Tripartite motif-containing protein 46 accelerates influenza A H7N9 virus infection by promoting K48-linked ubiquitination of TBK1

Abstract

Background: Avian influenza A H7N9 emerged in 2013, threatening public health and causing acute respiratory distress syndrome, and even death, in the human population. However, the underlying mechanism by which H7N9 virus causes human infection remains elusive.

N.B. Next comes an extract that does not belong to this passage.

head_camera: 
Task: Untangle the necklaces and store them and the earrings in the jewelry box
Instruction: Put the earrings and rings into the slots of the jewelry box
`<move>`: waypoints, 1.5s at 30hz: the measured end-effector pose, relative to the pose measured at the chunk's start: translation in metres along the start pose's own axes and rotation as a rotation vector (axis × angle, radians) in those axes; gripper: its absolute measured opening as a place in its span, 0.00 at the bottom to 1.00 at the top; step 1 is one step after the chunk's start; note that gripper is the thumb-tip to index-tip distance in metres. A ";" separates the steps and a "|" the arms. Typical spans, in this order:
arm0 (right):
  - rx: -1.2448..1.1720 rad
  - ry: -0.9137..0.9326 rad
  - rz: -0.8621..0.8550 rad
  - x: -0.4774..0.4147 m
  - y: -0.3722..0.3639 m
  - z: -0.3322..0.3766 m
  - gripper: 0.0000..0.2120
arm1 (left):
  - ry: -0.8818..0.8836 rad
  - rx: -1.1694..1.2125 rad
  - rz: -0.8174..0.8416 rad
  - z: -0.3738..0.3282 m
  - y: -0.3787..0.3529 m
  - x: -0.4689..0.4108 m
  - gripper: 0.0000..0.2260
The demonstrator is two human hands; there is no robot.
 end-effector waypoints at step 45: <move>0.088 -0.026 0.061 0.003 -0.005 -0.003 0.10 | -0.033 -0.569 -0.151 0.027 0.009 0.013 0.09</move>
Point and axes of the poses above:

Methods: Herein, we infected A549 cells with H7N9 virus for different times and assessed tripartite motif-containing protein 46 (TRIM46) expression. To determine the role of TRIM46 in H7N9 infection, we applied lentivirus-based TRIM46 short hairpin RNA sequences and overexpression plasmids to explore virus replication, and changes in type I interferons and interferon regulatory factor 3 (IRF3) phosphorylation levels in response to silencing and overexpression of TRIM46. Finally, we used Co-immunoprecipitation and ubiquitination assays to examine the mechanism by which TRIM46 mediated the activity of TANK-binding kinase 1 (TBK1).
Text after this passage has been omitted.